WHAT YOU ARE ASKED TO DO: Your task is to transcribe the entries below exactly, beginning with the line containing "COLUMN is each" and ending with the final line, and to add nothing else.

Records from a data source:
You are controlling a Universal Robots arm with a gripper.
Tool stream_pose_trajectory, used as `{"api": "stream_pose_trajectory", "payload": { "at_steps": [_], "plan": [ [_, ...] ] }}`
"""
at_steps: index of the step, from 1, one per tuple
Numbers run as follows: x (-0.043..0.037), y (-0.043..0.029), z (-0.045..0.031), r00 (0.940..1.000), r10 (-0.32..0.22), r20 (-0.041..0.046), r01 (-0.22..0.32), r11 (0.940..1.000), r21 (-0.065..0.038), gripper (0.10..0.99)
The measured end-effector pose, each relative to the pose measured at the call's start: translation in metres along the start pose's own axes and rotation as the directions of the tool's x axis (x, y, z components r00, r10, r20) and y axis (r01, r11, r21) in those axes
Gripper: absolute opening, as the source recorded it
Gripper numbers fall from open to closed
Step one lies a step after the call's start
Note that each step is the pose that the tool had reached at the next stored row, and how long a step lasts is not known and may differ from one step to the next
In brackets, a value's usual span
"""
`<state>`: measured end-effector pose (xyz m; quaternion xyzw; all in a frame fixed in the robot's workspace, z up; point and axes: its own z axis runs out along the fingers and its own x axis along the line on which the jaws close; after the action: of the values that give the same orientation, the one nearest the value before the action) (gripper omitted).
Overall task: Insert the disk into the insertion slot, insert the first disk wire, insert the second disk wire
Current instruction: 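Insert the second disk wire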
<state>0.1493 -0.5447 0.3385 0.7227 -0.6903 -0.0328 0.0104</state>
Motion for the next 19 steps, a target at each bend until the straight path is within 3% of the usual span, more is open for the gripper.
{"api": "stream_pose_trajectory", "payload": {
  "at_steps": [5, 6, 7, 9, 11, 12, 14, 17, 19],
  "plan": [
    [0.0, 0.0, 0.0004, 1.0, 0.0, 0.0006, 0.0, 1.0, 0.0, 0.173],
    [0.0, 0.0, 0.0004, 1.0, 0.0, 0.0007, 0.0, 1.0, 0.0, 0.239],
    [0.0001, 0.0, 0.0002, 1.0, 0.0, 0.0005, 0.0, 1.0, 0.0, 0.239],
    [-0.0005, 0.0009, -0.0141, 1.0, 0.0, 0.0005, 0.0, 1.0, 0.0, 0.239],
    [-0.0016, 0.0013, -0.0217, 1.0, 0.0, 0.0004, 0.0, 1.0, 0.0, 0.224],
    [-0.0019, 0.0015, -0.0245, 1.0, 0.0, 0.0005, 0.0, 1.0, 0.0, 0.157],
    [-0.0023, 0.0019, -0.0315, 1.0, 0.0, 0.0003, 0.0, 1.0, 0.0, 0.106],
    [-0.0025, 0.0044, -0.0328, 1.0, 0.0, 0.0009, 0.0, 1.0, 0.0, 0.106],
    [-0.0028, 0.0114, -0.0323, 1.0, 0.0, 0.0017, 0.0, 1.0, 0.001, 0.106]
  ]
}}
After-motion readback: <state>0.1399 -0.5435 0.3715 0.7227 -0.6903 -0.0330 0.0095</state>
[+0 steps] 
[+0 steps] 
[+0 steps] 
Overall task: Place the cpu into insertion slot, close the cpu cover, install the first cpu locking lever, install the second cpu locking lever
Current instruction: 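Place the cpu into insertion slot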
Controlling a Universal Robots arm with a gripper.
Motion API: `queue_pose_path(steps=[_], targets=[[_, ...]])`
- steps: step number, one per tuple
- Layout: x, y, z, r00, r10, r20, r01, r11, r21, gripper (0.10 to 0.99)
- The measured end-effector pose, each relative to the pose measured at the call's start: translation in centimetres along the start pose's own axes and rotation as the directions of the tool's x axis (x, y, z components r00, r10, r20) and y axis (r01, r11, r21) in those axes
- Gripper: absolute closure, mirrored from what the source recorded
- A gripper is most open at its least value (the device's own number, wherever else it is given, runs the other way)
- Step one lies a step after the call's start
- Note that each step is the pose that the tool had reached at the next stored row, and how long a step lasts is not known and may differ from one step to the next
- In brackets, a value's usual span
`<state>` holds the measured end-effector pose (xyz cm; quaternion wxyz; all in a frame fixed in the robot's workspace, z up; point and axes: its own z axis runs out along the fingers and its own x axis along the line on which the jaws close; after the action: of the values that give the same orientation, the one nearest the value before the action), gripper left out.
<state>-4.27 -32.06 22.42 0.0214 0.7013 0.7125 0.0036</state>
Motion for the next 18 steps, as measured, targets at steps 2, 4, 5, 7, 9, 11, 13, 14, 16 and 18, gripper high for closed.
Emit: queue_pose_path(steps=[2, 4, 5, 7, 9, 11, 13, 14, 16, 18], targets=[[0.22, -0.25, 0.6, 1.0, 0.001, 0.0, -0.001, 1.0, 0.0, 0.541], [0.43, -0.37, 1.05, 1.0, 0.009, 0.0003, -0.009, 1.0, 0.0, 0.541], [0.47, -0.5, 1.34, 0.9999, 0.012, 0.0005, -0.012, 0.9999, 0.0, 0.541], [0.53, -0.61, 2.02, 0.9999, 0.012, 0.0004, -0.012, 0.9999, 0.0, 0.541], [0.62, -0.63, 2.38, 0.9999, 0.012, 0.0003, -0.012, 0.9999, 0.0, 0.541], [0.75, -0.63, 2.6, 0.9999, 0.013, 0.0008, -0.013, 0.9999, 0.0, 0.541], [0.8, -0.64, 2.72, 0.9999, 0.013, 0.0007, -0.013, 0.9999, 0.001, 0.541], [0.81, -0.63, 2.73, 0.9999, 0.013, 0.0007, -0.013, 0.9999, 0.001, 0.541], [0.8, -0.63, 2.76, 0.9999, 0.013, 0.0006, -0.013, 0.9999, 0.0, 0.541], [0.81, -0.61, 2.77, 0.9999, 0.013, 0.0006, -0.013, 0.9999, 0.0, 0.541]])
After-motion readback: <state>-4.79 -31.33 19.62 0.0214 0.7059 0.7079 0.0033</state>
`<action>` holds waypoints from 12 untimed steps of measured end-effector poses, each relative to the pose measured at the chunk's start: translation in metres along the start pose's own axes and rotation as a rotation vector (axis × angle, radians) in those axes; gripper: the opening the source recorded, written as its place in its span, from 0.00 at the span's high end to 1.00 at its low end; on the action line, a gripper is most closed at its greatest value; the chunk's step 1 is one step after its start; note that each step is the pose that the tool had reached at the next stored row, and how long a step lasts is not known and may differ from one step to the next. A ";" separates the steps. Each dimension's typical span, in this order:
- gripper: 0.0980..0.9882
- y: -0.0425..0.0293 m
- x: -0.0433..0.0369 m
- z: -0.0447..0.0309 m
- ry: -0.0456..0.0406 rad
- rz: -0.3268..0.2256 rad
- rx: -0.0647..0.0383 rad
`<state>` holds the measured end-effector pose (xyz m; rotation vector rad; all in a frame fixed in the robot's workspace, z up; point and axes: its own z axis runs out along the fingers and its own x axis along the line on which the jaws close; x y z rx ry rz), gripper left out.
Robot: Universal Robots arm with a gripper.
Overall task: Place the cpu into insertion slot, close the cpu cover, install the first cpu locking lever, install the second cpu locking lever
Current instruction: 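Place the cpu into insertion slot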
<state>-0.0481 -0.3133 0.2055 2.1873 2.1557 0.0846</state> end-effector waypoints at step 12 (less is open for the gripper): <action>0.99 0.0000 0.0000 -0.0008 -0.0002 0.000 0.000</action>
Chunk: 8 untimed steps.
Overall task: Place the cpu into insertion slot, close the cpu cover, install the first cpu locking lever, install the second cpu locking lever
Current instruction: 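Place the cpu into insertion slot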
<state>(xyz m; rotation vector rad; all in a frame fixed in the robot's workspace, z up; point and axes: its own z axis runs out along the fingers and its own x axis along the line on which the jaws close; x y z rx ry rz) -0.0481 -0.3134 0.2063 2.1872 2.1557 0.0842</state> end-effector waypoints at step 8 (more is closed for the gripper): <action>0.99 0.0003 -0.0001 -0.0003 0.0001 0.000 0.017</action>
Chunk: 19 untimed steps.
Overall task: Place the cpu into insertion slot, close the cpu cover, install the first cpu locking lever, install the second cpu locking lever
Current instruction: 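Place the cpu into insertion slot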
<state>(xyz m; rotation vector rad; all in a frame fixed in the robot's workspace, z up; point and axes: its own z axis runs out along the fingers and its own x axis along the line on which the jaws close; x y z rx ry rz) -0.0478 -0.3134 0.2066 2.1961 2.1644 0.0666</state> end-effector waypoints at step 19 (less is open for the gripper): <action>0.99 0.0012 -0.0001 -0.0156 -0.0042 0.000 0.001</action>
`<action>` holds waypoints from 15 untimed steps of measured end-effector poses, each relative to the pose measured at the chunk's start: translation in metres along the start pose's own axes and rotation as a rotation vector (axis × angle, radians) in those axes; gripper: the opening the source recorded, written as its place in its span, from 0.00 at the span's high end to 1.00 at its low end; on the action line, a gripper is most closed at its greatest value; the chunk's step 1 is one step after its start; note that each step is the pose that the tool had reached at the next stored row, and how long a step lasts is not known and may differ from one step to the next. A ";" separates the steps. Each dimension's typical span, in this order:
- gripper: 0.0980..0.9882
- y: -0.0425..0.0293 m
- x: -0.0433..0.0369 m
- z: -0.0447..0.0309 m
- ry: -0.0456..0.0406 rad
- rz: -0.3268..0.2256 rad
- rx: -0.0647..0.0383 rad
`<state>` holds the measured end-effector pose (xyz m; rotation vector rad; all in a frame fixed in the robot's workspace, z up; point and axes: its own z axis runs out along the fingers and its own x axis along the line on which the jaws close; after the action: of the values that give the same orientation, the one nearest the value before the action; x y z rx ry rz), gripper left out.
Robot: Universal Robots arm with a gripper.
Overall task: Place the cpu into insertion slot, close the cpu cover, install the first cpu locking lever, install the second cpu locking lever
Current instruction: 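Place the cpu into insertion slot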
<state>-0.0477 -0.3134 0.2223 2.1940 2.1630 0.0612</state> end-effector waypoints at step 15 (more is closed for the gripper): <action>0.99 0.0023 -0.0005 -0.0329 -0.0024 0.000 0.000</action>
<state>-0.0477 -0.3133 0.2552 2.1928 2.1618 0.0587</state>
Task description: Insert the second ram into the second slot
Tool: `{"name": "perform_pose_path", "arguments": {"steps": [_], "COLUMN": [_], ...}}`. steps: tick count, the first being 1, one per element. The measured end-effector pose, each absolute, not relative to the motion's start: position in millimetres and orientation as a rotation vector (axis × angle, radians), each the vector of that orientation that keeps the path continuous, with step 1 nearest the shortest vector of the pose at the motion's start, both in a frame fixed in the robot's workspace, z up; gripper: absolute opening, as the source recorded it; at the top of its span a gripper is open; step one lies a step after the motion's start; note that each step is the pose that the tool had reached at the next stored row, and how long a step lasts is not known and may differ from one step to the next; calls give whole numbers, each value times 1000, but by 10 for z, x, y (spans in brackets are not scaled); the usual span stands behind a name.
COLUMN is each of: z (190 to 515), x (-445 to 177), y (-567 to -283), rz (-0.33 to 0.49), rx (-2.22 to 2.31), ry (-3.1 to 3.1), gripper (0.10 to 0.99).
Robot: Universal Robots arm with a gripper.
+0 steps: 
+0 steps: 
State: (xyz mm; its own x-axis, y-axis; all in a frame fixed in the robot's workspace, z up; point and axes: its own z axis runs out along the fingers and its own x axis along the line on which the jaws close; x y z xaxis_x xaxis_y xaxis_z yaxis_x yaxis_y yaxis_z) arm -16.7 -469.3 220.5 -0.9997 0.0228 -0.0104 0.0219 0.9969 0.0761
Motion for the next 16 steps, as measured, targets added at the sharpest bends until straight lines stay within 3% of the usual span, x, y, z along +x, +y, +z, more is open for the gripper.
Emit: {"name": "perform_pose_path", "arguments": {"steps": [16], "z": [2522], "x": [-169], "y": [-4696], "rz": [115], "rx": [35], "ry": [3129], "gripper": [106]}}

EXERCISE ANSWER:
COLUMN is each of: z (190 to 515), x (-445 to 177), y (-567 to -283), rz (-0.33 to 0.49), rx (-2.22 to 2.31), ry (-3.1 to 3.1), gripper (0.10 to 0.99).
Robot: Universal Robots arm with a gripper.
+0 steps: 
+0 steps: 
State: (xyz mm; its own x-axis, y-axis; all in a frame fixed in the robot's workspace, z up; point and axes: its own z axis runs out along the fingers and its own x axis along the line on which the jaws close; x y z xaxis_x xaxis_y xaxis_z yaxis_x yaxis_y yaxis_z) arm -16.7 -469.3 220.5 -0.9997 0.0228 -0.0104 0.0219 0.9969 0.0761
Motion for the next 16 steps, as measured, targets added at the sharpest bends until straight lines stay within 3% of the usual span, x, y, z along +x, +y, +z, more is open for the gripper.
Emit: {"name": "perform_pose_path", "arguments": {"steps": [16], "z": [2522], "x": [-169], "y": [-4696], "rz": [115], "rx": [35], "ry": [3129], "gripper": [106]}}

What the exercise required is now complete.